This is not news, this has always been true. People keep buying MacBooks, it’s been one of the best selling laptops for a decade. There must be some other reason why people like them.... Maybe benchmarks don’t matter to most people? Really makes you think
Or, rather, "X laptop which is cheaper than premium laptop Y benches higher".
Which also isn't news. It's trivial to find a laptop that outperforms a premium laptop at half the price. That's equally true of any non-Apple vendor that has premium business laptop models.
I think instead of drawing any unnecessary conclusions about MacBooks or this particular Acer laptop, it simply shows just how much ground AMD has gained in comparison to Intel.

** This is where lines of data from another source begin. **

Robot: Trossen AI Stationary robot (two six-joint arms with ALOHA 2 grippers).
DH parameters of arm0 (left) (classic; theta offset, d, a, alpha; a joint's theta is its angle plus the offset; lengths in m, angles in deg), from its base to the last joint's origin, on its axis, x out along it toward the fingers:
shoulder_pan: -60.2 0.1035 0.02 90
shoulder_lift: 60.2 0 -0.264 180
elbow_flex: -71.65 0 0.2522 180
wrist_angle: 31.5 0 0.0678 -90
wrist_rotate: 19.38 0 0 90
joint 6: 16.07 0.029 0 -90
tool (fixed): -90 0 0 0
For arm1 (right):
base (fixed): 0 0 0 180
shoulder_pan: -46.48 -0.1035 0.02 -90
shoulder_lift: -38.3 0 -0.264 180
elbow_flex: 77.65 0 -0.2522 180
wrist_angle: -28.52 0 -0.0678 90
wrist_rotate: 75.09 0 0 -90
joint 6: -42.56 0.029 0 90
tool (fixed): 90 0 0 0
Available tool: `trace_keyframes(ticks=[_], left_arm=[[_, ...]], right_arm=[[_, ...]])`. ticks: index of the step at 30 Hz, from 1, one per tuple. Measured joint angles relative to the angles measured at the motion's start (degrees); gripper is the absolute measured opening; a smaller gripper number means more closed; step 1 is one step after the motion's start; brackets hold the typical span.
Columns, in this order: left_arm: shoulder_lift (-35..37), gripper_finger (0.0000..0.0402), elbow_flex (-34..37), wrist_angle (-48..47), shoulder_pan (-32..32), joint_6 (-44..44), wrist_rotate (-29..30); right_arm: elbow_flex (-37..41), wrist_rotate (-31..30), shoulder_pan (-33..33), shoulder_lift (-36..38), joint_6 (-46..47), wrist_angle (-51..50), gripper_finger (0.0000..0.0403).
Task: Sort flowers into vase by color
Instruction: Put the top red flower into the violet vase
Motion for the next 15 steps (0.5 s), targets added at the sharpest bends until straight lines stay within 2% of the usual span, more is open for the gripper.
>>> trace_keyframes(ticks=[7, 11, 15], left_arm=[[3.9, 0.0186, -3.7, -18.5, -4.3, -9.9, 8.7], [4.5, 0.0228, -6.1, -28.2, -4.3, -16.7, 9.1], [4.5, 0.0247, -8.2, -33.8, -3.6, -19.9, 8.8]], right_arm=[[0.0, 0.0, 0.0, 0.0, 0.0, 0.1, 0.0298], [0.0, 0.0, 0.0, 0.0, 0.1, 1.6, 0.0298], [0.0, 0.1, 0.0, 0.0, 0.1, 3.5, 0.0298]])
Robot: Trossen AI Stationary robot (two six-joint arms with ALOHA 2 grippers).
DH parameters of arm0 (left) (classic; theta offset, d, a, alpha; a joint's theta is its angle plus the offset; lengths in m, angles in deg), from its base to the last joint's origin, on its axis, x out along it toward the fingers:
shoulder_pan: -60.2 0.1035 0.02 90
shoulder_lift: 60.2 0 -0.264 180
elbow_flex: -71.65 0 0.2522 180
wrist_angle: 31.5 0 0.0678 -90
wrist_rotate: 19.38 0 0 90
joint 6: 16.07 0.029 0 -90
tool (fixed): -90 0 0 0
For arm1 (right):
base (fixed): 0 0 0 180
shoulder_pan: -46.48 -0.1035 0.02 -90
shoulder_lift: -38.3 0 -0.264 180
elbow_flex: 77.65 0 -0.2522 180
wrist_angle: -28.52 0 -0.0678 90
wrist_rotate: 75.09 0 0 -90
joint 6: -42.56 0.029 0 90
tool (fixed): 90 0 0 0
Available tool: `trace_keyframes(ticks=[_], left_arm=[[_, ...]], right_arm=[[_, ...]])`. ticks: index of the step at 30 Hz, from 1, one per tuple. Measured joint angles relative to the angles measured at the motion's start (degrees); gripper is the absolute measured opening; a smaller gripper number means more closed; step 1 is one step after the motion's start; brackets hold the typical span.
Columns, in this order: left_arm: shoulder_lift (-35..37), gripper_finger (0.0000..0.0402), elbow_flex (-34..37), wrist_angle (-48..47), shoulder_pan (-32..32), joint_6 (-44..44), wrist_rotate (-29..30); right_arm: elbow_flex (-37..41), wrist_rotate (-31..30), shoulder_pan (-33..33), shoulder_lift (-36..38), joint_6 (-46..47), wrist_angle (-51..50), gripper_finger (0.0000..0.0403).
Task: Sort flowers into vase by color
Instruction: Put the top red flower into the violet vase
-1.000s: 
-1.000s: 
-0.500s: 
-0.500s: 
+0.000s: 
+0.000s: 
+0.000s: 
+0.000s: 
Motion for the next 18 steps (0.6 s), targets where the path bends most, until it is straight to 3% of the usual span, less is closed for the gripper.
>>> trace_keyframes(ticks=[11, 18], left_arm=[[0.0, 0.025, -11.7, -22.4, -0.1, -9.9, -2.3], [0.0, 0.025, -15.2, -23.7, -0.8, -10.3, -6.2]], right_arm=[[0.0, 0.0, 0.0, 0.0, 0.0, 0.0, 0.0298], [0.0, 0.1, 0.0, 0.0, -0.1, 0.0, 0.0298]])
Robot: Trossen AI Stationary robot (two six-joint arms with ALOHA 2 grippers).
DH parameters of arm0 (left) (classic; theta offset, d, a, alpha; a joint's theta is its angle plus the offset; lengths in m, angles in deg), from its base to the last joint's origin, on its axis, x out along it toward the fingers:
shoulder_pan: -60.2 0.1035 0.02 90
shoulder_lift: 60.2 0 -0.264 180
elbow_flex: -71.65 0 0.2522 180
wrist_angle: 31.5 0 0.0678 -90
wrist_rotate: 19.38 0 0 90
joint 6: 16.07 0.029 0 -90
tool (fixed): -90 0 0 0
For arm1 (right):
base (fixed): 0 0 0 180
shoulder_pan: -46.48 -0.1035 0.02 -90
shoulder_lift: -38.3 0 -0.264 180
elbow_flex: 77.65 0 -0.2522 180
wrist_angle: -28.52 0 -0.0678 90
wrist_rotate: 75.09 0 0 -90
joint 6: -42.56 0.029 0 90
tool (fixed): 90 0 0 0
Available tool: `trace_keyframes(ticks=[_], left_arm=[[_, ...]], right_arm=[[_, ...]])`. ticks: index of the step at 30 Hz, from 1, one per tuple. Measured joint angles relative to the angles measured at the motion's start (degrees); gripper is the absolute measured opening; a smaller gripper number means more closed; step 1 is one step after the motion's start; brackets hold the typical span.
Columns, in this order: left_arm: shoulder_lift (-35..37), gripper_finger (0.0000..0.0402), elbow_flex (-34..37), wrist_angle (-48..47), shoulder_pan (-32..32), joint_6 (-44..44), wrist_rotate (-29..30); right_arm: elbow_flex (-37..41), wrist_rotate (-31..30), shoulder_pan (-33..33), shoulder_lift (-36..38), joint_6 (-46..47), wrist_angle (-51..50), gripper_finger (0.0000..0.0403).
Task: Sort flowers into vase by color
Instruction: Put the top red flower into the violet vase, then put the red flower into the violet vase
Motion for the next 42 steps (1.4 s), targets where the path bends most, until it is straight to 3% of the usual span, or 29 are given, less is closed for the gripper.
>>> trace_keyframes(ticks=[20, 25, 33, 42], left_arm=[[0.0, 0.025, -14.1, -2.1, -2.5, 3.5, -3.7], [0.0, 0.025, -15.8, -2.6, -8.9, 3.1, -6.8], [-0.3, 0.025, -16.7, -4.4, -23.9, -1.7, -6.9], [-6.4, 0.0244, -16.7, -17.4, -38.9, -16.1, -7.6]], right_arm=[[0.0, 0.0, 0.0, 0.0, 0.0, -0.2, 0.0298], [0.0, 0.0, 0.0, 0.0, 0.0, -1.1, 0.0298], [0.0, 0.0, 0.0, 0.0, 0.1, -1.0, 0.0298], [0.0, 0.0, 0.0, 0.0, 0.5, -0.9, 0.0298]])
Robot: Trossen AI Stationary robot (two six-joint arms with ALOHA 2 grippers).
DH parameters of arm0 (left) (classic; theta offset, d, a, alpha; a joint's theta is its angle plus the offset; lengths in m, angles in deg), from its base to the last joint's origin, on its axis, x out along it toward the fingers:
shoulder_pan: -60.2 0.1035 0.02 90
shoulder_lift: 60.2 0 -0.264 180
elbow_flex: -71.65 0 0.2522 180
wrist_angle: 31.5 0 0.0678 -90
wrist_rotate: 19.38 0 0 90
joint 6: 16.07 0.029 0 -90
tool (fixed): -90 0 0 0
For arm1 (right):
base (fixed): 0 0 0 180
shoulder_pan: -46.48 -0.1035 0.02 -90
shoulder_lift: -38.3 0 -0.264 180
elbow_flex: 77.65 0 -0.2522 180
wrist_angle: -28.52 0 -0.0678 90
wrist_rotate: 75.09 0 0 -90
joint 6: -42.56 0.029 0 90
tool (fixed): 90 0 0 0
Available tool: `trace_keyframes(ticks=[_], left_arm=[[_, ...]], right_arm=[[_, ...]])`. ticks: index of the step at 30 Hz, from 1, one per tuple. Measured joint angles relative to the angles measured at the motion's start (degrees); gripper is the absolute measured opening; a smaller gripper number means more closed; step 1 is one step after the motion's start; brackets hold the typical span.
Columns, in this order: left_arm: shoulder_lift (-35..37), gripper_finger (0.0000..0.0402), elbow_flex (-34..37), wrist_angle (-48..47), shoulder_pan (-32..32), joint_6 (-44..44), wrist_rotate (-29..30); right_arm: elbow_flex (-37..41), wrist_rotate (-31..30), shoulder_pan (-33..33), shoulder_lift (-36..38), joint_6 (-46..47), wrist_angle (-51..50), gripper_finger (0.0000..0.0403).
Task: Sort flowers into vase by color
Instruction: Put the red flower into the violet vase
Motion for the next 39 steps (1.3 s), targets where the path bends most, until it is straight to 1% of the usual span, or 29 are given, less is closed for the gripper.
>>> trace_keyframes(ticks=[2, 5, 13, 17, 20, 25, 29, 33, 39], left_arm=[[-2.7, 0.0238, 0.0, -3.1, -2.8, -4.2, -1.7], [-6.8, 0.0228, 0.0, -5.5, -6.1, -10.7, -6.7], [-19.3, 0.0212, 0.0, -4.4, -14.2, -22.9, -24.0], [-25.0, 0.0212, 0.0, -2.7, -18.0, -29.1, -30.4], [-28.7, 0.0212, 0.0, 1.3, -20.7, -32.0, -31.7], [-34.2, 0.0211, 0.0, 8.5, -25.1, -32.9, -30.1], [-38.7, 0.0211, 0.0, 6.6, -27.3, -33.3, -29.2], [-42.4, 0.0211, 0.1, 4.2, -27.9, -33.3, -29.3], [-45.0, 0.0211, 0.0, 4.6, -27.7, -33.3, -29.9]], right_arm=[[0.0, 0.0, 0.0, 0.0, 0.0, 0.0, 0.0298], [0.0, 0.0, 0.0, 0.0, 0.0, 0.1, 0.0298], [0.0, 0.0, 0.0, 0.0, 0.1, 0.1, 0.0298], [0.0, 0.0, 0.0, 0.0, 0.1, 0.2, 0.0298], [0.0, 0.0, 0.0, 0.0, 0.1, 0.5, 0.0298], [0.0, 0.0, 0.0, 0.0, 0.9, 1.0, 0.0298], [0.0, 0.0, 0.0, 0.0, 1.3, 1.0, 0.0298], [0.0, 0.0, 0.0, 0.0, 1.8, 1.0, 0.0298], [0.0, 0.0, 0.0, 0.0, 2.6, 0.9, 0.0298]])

This performance is just impressive, not just at this price point, and as far as I’m aware AMD chips are now beating Intel chips across the entire CPU lineup
I wonder how many AMD equipped Macs are there in Apple’s lab and how they perform. I know there are hackintosh out there too but Apple please do some validations and let there be choices.
If the Acer needs replacing after two years, and the Mac after five, you're still ahead, asuming a similar speced Acer is available for a similar price in the future.
First, this is not about Apple, but rather about Intel.
The 10th gen chips are very expensive, but they can't compete with AMD offer and this should be pretty clear to everyone right now.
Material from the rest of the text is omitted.